- Opening Delimiter -

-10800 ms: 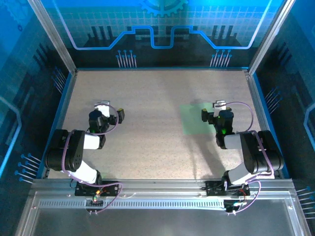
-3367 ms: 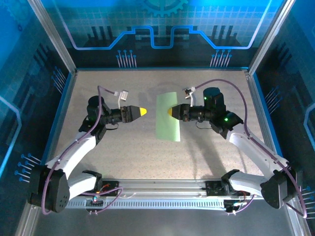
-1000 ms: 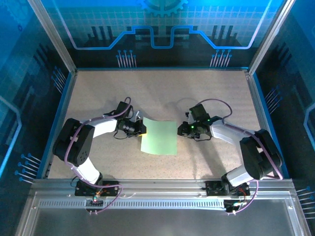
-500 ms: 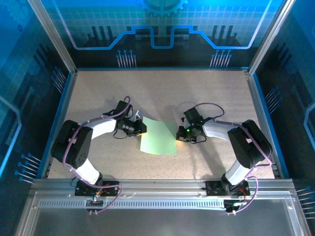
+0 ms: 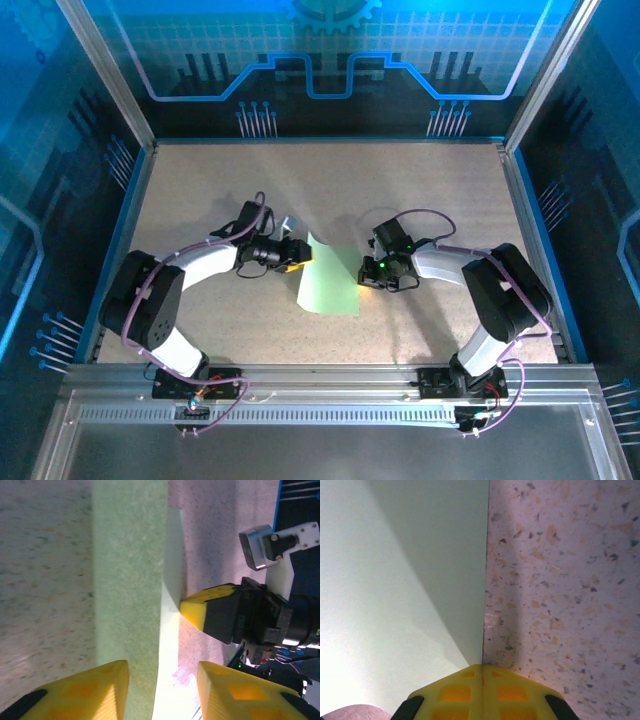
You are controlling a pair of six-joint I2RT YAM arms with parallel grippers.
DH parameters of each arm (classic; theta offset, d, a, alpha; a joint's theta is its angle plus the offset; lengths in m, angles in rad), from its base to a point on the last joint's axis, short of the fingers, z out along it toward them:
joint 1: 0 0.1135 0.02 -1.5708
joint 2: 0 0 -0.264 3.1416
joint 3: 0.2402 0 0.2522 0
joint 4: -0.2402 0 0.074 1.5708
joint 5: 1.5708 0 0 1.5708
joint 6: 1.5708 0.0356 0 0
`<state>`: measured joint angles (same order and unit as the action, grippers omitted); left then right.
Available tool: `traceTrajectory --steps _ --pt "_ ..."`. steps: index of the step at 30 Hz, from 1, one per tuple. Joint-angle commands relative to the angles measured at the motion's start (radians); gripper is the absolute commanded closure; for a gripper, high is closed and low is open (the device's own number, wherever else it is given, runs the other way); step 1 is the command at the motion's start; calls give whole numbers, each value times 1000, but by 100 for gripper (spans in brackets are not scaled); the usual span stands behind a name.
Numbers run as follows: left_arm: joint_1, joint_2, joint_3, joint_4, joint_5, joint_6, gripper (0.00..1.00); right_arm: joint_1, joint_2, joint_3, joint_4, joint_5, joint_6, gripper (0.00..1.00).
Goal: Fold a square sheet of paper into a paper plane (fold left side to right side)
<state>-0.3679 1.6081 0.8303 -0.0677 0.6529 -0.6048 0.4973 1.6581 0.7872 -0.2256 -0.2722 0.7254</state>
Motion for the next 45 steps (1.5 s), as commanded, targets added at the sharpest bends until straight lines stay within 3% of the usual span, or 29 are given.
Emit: traceTrajectory --steps 1,7,15,19,24,28,40,45 --pt "-41 42 46 77 43 -67 54 30 57 -13 -2 2 10 100" --pt "-99 116 113 84 31 -70 50 32 51 -23 13 5 19 100" --pt "-146 212 172 69 25 -50 51 34 46 -20 17 4 20 100" --pt "-168 235 193 51 19 -34 62 34 43 -23 29 2 23 100" --pt "-185 248 198 44 11 -30 84 34 40 -24 40 -1 25 100" --pt "-197 254 201 31 2 -22 92 33 35 -22 44 -1 26 99" --pt "-206 241 205 30 -30 -35 96 -1 -111 -34 -17 21 8 96" --pt "-206 237 206 39 -32 -46 96 -49 -233 -101 34 -42 4 82"
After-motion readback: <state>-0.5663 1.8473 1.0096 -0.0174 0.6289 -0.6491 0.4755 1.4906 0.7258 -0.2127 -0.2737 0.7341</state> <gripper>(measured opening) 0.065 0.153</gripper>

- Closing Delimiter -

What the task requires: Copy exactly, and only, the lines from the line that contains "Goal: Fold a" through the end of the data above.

Answer box:
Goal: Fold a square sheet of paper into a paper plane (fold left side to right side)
<state>-0.3679 1.6081 0.8303 -0.0677 0.6529 -0.6048 0.4973 1.6581 0.7872 -0.2256 -0.2722 0.7254</state>
Motion for the next 45 steps (1.5 s), as commanded, targets added at the sharpest bends until straight lines stay within 3% of the usual span, or 29 are given.
Emit: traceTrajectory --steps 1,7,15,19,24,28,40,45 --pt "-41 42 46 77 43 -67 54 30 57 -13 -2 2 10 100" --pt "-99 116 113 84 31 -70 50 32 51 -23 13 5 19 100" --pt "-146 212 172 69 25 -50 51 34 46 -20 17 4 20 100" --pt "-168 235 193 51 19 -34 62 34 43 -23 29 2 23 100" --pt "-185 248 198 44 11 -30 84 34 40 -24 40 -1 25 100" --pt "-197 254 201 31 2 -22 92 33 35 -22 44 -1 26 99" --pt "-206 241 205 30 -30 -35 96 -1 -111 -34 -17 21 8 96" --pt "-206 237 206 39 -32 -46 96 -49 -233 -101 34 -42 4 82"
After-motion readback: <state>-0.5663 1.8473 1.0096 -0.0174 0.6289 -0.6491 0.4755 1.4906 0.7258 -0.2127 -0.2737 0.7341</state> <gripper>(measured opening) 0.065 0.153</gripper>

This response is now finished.